### Exercise directions
From the records below, please repeat exactly the line that has "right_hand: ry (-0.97", the line that has "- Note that", and every line between them, and nothing else.

[Supplied data — start]

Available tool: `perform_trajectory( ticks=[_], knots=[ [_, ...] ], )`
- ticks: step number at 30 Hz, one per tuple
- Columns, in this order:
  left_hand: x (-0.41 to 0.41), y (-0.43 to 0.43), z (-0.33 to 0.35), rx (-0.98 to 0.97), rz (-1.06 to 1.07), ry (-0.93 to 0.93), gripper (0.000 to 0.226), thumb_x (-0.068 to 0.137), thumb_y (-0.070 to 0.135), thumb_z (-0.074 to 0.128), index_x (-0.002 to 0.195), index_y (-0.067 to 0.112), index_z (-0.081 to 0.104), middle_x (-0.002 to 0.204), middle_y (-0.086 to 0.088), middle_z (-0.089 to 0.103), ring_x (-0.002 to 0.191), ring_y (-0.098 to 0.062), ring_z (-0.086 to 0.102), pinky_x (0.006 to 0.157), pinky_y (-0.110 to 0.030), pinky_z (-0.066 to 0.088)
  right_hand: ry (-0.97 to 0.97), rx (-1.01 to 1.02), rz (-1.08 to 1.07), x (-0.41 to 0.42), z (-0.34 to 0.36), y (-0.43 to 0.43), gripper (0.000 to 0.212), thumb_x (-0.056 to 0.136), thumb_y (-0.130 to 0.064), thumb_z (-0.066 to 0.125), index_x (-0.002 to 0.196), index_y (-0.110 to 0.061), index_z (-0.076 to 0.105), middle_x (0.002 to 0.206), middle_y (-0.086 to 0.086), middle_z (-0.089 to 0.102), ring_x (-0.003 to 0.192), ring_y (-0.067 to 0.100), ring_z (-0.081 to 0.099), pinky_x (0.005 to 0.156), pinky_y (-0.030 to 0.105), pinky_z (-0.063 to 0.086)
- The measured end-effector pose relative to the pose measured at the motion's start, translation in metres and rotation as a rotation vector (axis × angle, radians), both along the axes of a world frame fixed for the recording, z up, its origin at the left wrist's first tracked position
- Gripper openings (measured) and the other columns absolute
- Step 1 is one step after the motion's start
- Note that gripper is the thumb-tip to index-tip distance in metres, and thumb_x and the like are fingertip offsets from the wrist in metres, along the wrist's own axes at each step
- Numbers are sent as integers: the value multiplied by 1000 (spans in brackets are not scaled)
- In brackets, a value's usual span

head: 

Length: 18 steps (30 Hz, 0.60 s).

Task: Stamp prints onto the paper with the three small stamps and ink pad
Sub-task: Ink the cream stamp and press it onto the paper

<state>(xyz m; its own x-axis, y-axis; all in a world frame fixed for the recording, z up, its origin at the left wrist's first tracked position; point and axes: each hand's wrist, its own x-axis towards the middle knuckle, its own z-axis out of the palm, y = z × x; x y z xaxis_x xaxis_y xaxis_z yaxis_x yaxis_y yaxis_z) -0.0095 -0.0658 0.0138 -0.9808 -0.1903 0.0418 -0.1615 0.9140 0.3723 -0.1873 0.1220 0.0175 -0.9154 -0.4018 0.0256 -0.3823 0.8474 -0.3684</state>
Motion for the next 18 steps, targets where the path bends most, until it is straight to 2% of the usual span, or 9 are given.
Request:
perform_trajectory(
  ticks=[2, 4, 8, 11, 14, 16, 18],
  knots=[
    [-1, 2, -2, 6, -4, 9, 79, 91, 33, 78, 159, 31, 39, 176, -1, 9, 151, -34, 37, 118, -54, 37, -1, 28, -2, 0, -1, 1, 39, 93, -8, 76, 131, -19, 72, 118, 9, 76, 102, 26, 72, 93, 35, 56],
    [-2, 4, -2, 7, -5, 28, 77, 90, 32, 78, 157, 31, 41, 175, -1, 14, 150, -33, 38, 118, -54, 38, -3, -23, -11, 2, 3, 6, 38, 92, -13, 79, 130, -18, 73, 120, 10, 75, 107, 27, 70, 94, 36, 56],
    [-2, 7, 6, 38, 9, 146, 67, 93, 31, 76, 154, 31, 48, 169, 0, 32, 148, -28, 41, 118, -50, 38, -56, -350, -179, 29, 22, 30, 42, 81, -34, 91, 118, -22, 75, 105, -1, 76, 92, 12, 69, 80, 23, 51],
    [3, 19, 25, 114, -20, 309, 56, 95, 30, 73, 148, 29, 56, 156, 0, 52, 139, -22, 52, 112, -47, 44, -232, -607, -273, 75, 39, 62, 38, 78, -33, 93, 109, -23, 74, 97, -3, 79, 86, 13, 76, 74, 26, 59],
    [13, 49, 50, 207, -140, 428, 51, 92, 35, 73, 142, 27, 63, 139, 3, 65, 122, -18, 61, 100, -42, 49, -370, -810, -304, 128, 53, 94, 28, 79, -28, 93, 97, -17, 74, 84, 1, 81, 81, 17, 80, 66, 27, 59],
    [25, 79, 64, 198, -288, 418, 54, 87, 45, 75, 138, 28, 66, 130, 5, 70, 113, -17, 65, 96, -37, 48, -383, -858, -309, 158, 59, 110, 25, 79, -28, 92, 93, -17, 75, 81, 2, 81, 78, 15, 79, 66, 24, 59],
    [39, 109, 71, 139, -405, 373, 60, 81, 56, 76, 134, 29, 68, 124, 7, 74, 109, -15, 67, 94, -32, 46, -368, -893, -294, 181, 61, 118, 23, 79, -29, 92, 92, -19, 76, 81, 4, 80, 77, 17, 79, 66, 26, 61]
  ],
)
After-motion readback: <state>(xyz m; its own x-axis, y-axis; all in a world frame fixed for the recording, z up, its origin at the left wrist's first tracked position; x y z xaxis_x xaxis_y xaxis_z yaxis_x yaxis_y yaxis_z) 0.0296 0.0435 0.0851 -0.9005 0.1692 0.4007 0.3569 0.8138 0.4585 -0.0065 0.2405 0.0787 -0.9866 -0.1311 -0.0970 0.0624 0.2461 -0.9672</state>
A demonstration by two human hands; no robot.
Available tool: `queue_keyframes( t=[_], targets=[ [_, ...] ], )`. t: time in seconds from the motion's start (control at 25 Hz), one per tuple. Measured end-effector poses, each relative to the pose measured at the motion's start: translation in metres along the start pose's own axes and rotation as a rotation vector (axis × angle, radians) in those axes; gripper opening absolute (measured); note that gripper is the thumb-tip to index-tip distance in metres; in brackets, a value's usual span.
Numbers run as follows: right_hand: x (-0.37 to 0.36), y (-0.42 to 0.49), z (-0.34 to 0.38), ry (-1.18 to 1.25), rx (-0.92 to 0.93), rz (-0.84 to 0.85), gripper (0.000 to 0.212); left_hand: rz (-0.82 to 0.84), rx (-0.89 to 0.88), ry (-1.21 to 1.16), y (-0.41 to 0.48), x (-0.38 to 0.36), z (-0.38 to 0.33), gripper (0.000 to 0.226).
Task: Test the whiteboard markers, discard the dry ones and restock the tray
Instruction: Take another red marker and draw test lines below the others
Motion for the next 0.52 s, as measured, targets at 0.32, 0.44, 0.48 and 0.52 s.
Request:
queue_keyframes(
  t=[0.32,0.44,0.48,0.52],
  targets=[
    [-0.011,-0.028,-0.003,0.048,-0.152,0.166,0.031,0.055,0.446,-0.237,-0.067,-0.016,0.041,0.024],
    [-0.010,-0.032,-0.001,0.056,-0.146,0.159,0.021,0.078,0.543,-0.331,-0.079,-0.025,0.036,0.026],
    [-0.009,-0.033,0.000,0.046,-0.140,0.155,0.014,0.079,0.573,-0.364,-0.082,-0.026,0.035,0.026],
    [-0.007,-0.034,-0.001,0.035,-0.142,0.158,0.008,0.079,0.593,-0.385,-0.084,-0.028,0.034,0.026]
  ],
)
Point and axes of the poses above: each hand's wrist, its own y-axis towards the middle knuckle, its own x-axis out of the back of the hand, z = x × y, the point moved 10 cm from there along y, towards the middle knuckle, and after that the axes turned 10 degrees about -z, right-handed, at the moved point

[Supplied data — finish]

### The answer
  right_hand: ry (-0.97 to 0.97), rx (-1.01 to 1.02), rz (-1.08 to 1.07), x (-0.41 to 0.42), z (-0.34 to 0.36), y (-0.43 to 0.43), gripper (0.000 to 0.212), thumb_x (-0.056 to 0.136), thumb_y (-0.130 to 0.064), thumb_z (-0.066 to 0.125), index_x (-0.002 to 0.196), index_y (-0.110 to 0.061), index_z (-0.076 to 0.105), middle_x (0.002 to 0.206), middle_y (-0.086 to 0.086), middle_z (-0.089 to 0.102), ring_x (-0.003 to 0.192), ring_y (-0.067 to 0.100), ring_z (-0.081 to 0.099), pinky_x (0.005 to 0.156), pinky_y (-0.030 to 0.105), pinky_z (-0.063 to 0.086)
- The measured end-effector pose relative to the pose measured at the motion's start, translation in metres and rotation as a rotation vector (axis × angle, radians), both along the axes of a world frame fixed for the recording, z up, its origin at the left wrist's first tracked position
- Gripper openings (measured) and the other columns absolute
- Step 1 is one step after the motion's start
- Note that gripper is the thumb-tip to index-tip distance in metres, and thumb_x and the like are fingertip offsets from the wrist in metres, along the wrist's own axes at each step

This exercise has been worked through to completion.